## Assigned task:
Nothing should be left out. Give all the data again exactly as written.

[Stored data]

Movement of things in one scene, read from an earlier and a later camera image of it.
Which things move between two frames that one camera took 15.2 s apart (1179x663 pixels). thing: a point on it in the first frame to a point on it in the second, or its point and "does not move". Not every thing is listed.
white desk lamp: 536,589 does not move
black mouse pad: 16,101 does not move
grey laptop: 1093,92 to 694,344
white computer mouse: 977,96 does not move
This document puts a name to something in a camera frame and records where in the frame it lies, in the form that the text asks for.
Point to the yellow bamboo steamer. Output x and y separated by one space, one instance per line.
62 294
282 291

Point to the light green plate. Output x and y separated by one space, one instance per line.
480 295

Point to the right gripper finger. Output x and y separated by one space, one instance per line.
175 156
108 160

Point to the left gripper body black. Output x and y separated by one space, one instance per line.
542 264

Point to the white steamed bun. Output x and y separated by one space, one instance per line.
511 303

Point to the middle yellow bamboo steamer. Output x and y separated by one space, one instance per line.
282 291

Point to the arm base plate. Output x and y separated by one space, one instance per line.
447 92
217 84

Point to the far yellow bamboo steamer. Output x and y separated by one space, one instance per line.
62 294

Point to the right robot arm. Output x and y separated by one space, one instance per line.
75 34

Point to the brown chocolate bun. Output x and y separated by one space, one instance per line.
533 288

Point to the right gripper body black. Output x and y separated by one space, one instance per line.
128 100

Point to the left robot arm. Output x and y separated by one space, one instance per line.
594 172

## Response:
Movement of things in one scene, read from an earlier and a later camera image of it.
Which things move between two frames that one camera took 15.2 s apart (1179x663 pixels). thing: a point on it in the first frame to a point on it in the second, or its point and "does not move". Not every thing is listed.
white desk lamp: 536,589 does not move
black mouse pad: 16,101 does not move
grey laptop: 1093,92 to 694,344
white computer mouse: 977,96 does not move
This document puts a name to something in a camera frame and records where in the frame it lies, in the form that the text asks for.
Point to the yellow bamboo steamer. Output x and y separated by one space, one instance per line.
62 294
282 291

Point to the light green plate. Output x and y separated by one space, one instance per line.
480 295

Point to the right gripper finger. Output x and y separated by one space, one instance per line.
175 156
108 160

Point to the left gripper body black. Output x and y separated by one space, one instance per line.
542 264

Point to the white steamed bun. Output x and y separated by one space, one instance per line.
511 303

Point to the middle yellow bamboo steamer. Output x and y separated by one space, one instance per line.
282 291

Point to the arm base plate. Output x and y separated by one space, one instance per line.
447 92
217 84

Point to the far yellow bamboo steamer. Output x and y separated by one space, one instance per line.
62 294

Point to the right robot arm. Output x and y separated by one space, one instance per line.
75 34

Point to the brown chocolate bun. Output x and y separated by one space, one instance per line.
533 288

Point to the right gripper body black. Output x and y separated by one space, one instance per line.
128 100

Point to the left robot arm. Output x and y separated by one space, one instance per line.
594 172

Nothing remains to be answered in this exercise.